◆ Supplied material
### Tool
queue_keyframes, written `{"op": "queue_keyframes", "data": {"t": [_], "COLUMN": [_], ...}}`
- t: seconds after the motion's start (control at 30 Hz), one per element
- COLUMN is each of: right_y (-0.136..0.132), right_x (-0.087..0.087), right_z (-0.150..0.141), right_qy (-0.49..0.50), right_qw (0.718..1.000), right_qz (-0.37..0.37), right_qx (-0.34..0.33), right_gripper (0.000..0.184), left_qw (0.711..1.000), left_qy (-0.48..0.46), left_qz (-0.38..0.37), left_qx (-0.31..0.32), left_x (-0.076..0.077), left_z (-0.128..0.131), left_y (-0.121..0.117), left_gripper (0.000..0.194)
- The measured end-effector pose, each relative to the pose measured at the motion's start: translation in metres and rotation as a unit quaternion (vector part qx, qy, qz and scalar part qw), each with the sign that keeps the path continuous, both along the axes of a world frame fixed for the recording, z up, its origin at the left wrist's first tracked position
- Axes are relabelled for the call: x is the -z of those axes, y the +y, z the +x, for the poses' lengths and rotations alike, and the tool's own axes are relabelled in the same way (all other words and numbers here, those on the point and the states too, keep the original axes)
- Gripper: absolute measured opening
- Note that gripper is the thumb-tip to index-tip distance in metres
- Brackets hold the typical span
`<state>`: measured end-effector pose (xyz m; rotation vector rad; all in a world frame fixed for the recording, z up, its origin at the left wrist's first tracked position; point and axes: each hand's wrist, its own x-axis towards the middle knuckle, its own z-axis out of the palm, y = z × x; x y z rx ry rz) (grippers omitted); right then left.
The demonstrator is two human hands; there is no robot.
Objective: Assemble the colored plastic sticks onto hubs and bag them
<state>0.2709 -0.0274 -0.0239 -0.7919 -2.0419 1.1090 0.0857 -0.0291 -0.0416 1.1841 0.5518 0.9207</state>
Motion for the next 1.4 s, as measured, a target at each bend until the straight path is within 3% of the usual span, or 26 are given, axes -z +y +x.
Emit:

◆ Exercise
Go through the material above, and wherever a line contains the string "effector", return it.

◆ Task answer
- The measured end-effector pose, each relative to the pose measured at the motion's start: translation in metres and rotation as a unit quaternion (vector part qx, qy, qz and scalar part qw), each with the sign that keeps the path continuous, both along the axes of a world frame fixed for the recording, z up, its origin at the left wrist's first tracked position
`<state>`: measured end-effector pose (xyz m; rotation vector rad; all in a world frame fixed for the recording, z up, its origin at the left wrist's first tracked position; point and axes: each hand's wrist, its own x-axis towards the middle knuckle, its own z-axis out of the palm, y = z × x; x y z rx ry rz) (grippers omitted); right then left.

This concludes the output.